= Beginning of Section =
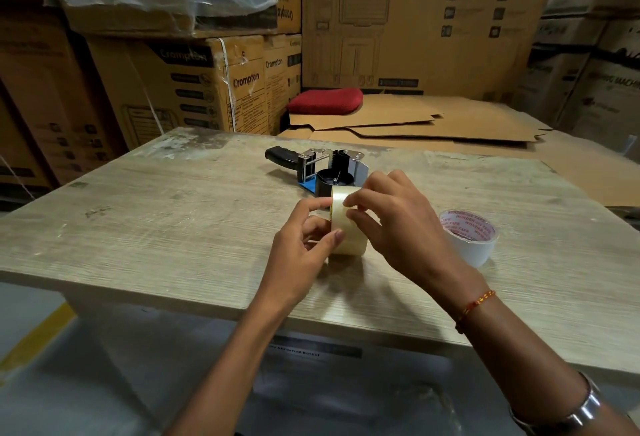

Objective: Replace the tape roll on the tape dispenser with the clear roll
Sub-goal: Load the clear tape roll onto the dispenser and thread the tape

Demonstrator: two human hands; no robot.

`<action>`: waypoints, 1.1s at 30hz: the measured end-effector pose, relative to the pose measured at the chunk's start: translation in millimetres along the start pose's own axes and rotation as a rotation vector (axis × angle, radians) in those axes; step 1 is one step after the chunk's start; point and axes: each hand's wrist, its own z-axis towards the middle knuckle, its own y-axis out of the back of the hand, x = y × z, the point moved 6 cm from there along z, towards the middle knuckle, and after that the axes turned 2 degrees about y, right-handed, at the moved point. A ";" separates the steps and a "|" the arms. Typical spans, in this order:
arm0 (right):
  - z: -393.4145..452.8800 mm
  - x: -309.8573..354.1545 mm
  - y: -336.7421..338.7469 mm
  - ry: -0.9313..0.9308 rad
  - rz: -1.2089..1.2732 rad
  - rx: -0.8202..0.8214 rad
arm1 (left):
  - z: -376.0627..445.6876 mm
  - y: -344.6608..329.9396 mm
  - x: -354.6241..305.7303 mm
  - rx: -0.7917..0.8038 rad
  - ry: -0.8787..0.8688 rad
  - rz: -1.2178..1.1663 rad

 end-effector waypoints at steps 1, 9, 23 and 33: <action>-0.5 2.1 0.2 0.012 -0.024 -0.008 | 0.6 0.4 0.7 0.002 0.004 -0.005; -1.9 13.7 -6.7 0.017 -0.191 0.014 | 2.0 2.7 5.2 -0.007 0.019 -0.021; -0.9 4.9 -4.3 -0.045 -0.046 -0.014 | 0.6 3.9 -2.6 -0.059 -0.036 0.028; -6.8 -13.5 -5.4 -0.060 0.312 0.047 | -1.2 9.0 -1.2 -0.074 0.002 -0.075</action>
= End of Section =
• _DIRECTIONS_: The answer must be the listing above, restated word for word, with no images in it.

• _TASK OUTPUT_:
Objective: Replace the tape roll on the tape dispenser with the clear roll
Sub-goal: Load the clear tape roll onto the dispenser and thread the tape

Demonstrator: two human hands; no robot.

`<action>`: waypoints, 1.1s at 30hz: the measured end-effector pose, relative to the pose measured at the chunk's start: translation in millimetres along the start pose's own axes and rotation as a rotation vector (axis × angle, radians) in those axes; step 1 is one step after the chunk's start; point and axes: each hand's wrist, its own z-axis towards the middle knuckle, its own y-axis out of the back of the hand, x = y × z, the point moved 6 cm from there along z, towards the middle knuckle, and after that the axes turned 2 degrees about y, right-handed, at the moved point. A ";" separates the steps and a "|" the arms. Typical spans, in this order:
arm0 (right):
  - z: -393.4145..452.8800 mm
  - x: -309.8573..354.1545 mm
  - y: -336.7421..338.7469 mm
  - ry: -0.9313..0.9308 rad
  - rz: -1.2089..1.2732 rad
  - rx: -0.8202..0.8214 rad
arm1 (left):
  - z: -376.0627..445.6876 mm
  - y: -344.6608..329.9396 mm
  - x: -354.6241..305.7303 mm
  - rx: -0.7917..0.8038 rad
  - ry: -0.8787..0.8688 rad
  - rz: -1.2178..1.1663 rad

 end-effector waypoints at steps 1, 9, 23 and 33: <action>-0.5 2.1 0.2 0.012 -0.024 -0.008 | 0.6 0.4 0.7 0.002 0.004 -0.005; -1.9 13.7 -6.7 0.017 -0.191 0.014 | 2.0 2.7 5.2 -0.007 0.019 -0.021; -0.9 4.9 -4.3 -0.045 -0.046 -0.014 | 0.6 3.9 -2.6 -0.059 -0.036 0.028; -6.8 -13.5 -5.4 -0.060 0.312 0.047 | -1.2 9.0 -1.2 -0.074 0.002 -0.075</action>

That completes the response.